RECORDS FOR THIS EXERCISE ->
==========
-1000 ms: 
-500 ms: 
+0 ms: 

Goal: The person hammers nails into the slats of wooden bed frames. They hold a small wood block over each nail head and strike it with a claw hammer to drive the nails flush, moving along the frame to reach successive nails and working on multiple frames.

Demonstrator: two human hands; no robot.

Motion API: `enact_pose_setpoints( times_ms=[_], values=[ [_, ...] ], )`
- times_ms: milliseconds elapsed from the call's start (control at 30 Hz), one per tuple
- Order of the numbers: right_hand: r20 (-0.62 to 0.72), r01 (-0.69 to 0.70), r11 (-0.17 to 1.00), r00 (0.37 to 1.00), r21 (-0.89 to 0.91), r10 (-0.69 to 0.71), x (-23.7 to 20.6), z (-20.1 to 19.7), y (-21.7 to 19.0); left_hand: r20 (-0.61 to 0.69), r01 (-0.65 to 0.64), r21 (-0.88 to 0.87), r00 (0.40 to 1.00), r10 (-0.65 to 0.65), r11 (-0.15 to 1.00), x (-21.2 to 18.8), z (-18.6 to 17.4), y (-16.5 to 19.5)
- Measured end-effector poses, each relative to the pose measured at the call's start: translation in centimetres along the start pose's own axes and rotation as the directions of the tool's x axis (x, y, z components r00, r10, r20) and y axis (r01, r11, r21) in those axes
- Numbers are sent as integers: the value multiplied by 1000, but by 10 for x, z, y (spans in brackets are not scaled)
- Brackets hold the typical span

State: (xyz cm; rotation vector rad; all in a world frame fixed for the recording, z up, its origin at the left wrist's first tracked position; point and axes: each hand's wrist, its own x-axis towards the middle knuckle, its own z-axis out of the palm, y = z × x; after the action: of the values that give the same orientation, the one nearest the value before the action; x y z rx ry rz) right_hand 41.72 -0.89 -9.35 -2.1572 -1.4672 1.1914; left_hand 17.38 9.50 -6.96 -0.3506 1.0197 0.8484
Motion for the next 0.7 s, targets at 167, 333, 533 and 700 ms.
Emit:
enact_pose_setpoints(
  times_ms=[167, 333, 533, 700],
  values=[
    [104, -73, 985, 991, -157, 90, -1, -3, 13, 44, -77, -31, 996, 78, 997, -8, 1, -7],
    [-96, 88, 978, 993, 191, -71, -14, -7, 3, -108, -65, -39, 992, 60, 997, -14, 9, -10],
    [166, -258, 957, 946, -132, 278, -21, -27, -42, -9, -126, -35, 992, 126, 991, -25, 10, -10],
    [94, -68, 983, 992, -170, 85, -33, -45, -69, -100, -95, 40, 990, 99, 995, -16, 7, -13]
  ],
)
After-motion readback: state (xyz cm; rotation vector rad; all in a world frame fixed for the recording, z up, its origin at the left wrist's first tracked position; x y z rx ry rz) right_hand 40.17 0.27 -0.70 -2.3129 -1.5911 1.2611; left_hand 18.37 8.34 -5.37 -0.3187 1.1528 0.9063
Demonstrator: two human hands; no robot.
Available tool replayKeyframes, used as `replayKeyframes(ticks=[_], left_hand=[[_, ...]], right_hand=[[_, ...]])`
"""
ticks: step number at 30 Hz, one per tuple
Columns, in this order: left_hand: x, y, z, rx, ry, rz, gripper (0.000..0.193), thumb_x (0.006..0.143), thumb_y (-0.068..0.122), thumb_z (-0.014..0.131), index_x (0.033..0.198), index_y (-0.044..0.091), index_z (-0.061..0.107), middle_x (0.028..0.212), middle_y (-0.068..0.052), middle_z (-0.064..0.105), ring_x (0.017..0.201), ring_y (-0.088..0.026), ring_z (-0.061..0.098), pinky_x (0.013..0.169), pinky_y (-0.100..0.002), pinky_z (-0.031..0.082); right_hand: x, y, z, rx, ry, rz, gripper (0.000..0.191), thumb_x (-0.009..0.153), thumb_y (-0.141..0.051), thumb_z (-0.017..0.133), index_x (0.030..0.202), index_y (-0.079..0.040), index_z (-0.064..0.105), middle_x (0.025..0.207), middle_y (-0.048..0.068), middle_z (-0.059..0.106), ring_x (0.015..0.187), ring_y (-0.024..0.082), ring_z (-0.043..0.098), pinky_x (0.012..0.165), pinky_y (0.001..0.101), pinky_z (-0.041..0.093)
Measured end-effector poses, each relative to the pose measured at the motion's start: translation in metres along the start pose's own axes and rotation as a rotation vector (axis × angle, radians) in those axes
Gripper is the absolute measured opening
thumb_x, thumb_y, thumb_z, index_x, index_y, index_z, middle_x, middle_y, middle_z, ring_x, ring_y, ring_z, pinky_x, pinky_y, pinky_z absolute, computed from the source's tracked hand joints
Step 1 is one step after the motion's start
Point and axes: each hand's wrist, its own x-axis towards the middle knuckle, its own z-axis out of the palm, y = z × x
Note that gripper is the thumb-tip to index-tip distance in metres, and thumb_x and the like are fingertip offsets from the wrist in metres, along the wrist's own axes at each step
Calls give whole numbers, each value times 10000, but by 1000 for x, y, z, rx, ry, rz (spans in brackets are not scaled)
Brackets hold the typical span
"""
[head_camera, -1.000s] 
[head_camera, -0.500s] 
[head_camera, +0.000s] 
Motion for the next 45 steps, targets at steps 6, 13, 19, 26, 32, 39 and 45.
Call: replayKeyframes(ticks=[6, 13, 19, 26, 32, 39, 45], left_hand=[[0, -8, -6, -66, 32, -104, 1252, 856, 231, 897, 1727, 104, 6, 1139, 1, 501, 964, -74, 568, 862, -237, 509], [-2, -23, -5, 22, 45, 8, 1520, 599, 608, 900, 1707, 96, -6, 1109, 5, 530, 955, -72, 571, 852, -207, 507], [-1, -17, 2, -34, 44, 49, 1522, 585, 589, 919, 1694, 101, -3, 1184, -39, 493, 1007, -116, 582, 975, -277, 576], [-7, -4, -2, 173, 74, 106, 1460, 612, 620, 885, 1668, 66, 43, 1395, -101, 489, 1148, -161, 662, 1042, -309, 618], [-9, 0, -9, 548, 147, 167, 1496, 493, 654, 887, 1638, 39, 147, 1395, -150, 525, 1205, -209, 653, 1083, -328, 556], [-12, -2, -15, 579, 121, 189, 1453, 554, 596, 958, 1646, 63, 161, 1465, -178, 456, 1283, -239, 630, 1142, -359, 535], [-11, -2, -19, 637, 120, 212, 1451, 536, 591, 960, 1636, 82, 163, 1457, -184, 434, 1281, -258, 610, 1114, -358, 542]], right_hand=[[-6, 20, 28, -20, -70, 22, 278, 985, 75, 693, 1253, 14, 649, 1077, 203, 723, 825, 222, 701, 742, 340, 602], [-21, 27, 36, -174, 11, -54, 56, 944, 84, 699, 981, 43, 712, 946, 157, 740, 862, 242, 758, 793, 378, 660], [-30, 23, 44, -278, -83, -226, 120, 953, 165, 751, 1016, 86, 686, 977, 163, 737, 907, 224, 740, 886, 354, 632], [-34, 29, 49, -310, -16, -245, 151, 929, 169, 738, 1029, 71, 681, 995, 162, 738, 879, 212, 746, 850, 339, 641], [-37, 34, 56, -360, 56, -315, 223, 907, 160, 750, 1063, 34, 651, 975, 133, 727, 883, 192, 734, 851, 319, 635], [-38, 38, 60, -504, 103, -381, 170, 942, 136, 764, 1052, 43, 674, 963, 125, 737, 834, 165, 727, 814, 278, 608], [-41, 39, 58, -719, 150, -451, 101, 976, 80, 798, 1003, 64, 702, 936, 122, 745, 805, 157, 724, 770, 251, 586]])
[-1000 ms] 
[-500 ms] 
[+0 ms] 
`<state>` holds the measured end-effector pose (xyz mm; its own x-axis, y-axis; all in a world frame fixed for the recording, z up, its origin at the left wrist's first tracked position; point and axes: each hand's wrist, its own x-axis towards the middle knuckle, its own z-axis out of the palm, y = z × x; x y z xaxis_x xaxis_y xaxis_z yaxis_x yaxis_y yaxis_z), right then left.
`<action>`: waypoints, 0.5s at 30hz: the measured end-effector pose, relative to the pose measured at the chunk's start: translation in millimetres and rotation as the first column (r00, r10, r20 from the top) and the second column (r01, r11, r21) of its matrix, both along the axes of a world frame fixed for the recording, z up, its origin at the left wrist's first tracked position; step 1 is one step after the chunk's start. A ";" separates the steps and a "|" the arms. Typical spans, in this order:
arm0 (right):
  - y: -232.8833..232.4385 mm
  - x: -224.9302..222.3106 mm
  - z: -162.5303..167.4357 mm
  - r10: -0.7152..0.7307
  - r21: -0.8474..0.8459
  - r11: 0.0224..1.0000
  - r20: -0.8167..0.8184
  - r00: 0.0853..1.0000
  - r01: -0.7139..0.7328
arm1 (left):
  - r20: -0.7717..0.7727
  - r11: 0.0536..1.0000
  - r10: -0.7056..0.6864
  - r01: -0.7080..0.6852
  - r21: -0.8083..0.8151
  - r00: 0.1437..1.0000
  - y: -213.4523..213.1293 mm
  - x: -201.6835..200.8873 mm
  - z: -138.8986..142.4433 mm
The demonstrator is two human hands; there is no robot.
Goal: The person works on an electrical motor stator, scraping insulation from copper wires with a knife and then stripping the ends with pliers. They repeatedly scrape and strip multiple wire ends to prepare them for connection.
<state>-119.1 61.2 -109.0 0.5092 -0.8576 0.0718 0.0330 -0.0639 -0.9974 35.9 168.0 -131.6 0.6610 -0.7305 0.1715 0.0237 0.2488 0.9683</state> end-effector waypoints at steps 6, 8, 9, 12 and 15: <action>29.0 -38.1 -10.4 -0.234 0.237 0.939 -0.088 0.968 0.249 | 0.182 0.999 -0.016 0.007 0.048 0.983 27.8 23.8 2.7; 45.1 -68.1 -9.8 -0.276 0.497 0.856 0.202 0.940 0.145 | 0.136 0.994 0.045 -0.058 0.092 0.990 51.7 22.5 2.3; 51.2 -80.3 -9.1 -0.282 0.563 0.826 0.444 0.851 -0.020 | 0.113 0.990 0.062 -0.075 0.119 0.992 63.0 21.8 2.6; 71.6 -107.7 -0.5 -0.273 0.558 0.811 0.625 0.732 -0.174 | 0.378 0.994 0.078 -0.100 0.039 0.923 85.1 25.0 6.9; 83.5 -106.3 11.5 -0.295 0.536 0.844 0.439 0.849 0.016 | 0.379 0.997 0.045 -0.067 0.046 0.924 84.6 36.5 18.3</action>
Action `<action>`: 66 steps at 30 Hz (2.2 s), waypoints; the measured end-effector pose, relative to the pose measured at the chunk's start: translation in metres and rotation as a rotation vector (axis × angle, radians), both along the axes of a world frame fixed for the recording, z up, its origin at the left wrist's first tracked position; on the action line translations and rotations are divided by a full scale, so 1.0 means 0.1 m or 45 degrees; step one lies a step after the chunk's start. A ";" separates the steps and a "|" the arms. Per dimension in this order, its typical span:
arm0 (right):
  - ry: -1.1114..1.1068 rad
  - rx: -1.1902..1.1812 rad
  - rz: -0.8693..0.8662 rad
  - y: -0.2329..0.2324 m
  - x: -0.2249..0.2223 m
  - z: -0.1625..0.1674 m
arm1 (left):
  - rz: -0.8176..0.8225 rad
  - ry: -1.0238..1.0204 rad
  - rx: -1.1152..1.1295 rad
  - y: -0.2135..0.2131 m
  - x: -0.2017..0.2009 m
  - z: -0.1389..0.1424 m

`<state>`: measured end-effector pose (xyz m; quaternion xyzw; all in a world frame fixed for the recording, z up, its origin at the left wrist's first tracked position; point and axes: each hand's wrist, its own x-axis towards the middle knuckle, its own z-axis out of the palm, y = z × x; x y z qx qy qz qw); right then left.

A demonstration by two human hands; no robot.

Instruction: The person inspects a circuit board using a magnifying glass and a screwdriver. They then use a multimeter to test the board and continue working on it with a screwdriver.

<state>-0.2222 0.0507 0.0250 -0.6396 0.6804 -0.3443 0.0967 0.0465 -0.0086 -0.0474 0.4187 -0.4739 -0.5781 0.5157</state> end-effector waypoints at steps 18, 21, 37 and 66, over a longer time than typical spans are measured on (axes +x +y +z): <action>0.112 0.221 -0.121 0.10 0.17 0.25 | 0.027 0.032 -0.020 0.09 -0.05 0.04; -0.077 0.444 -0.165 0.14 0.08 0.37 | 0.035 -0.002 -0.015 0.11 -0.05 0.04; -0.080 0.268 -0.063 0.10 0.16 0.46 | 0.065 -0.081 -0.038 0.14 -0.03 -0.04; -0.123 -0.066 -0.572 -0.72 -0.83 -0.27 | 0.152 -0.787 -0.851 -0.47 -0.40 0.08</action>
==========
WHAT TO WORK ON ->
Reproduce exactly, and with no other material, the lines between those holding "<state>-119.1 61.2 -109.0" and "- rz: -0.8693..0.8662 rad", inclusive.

ANSWER FOR THIS EXERCISE ->
<state>-119.1 61.2 -109.0 0.5092 -0.8576 0.0718 0.0330 -0.0639 -0.9974 35.9 168.0 -131.6 0.6610 -0.7305 0.1715 0.0237 0.2488 0.9683</state> end-effector waypoints at steps 6, 8, 9, 12 and 15: <action>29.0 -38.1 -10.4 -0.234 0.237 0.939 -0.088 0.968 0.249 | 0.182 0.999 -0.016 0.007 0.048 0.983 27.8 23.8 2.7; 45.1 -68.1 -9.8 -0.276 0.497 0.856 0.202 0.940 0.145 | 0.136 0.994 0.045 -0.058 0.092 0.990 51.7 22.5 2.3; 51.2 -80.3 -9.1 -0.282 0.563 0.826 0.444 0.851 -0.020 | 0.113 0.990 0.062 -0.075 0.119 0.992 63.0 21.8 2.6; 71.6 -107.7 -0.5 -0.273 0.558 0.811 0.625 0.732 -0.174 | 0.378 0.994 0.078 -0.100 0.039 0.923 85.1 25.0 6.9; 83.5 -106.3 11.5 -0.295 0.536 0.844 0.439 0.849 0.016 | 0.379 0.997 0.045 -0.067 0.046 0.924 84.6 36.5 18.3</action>
Action `<action>`: 66 steps at 30 Hz (2.2 s), waypoints; the measured end-effector pose, relative to the pose measured at the chunk's start: translation in metres and rotation as a rotation vector (axis × angle, radians), both along the axes of a world frame fixed for the recording, z up, its origin at the left wrist's first tracked position; on the action line translations and rotations are divided by a full scale, so 1.0 means 0.1 m or 45 degrees; step one lies a step after the chunk's start. A ";" separates the steps and a "|" the arms. Per dimension in this order, its typical span:
arm0 (right):
  - ry: -1.1114..1.1068 rad
  - rx: -1.1902..1.1812 rad
  - rz: -0.8693..0.8662 rad

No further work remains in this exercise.